Exercise details: Please transcribe the data that follows exactly as given, leaving out every picture.
:::::
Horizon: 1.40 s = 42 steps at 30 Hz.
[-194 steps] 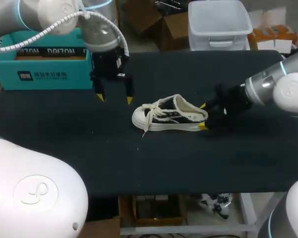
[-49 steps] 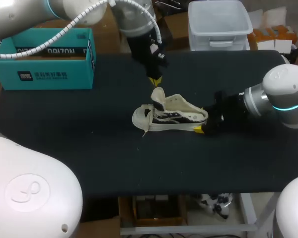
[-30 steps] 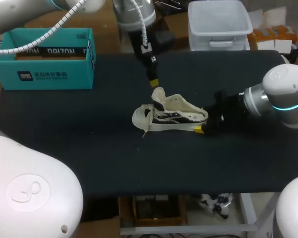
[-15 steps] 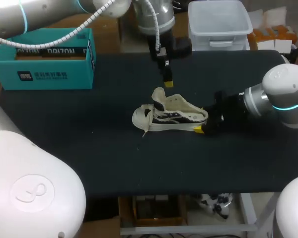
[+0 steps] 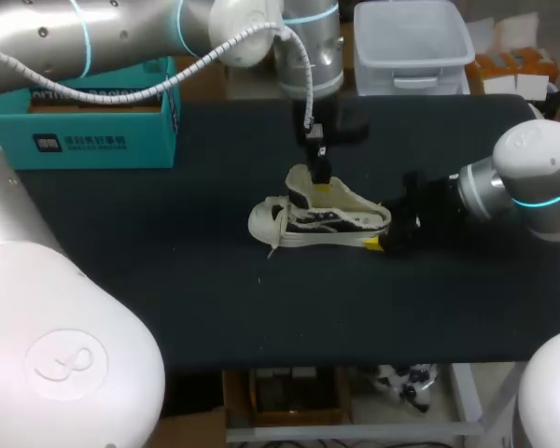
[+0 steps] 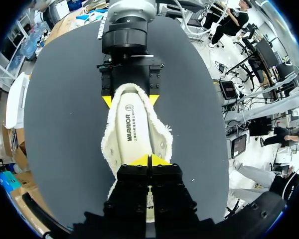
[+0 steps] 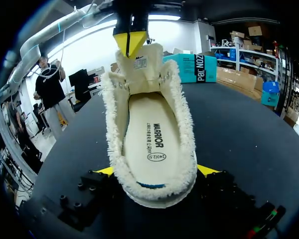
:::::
Written response:
Horizon: 1.40 s = 42 steps at 30 Hz.
[-194 steps] 
[-49 steps] 
[-30 steps] 
[-15 steps] 
[+0 steps] 
[+0 steps] 
[+0 steps] 

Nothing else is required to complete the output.